» **Dataset extract**
>>>

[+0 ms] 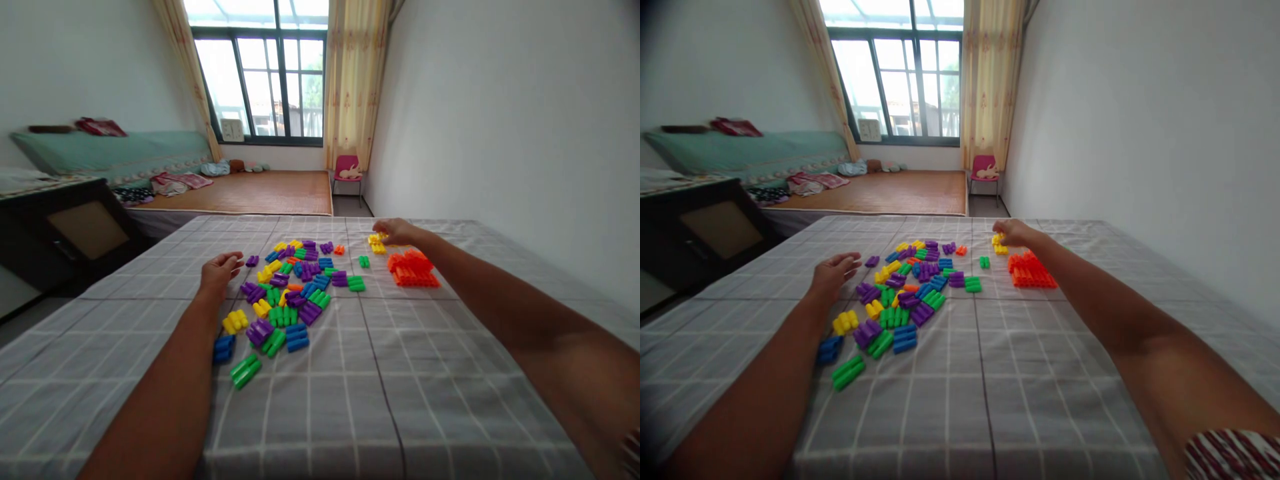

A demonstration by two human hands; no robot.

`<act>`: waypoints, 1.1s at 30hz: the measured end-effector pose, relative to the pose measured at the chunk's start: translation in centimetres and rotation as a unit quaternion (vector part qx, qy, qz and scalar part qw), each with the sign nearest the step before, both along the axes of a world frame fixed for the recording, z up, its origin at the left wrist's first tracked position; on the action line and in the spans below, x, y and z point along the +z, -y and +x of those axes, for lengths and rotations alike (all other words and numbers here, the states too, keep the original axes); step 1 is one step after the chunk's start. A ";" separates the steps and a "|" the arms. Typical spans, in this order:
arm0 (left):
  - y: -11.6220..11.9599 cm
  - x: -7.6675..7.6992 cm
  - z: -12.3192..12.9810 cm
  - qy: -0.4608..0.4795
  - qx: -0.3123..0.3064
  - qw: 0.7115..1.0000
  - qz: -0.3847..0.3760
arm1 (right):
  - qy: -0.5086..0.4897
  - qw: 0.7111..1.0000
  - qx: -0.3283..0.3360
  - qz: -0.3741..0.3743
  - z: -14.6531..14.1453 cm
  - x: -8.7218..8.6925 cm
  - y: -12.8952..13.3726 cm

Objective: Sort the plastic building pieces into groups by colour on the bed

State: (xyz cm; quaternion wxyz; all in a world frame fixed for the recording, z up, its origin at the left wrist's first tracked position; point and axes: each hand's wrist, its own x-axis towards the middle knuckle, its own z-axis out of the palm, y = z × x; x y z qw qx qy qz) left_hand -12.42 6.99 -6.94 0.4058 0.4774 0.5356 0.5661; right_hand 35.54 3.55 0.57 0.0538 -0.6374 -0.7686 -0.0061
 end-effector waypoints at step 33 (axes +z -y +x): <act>0.4 -1.1 1.8 -0.336 -0.264 0.900 0.084 | 0.035 0.944 0.315 -0.089 -27.2 -3.9 -6.2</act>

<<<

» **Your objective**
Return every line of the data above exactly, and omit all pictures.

» **Exercise result**
[+0 ms] 

A demonstration by two human hands; no robot.

`<act>`: waypoints, 1.1s at 30hz: the measured end-effector pose, relative to the pose measured at the chunk's start: translation in centimetres and rotation as a unit quaternion (vector part qx, qy, qz and scalar part qw), each with the sign nearest the step before, both along the axes of a world frame fixed for the recording, z up, its origin at the left wrist's first tracked position; on the action line and in the spans below, x, y and z point along the +z, -y and +x of those axes, for lengths and rotations alike (all other words and numbers here, the states too, keep the original axes); step 1 is one step after the chunk's start. A ";" separates the steps and a "|" the arms. Typical spans, in this order:
arm0 (left):
  - y: -11.6220..11.9599 cm
  - x: -7.6675..7.6992 cm
  - z: -12.3192..12.9810 cm
  - qy: -0.4608..0.4795
  - qx: -0.3123..0.3064
  - qw: 0.7115..1.0000
  - qz: -0.3847..0.3760
arm1 (right):
  - qy: -0.5086..0.4897
  - qw: 0.7111..1.0000
  - qx: -0.3283..0.3360
  - qz: -0.3741..0.3743
  - z: -14.6531..14.1453 cm
  - x: -8.7218..8.6925 cm
  - y: -12.8952..13.3726 cm

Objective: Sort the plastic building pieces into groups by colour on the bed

State: (xyz cm; quaternion wxyz; all in a world frame fixed for the recording, z up, its origin at the left wrist's first tracked position; point and axes: each hand's wrist, its own x-axis towards the middle knuckle, its own z-axis out of the palm, y = z × x; x y z qw qx qy qz) left_hand -12.42 6.99 -6.94 0.4058 0.4774 0.5356 0.5661; right_hand 35.54 3.55 0.57 0.0538 -0.6374 -0.7686 -0.0061
 end-effector waypoints at step 33 (axes +z -y +x): <act>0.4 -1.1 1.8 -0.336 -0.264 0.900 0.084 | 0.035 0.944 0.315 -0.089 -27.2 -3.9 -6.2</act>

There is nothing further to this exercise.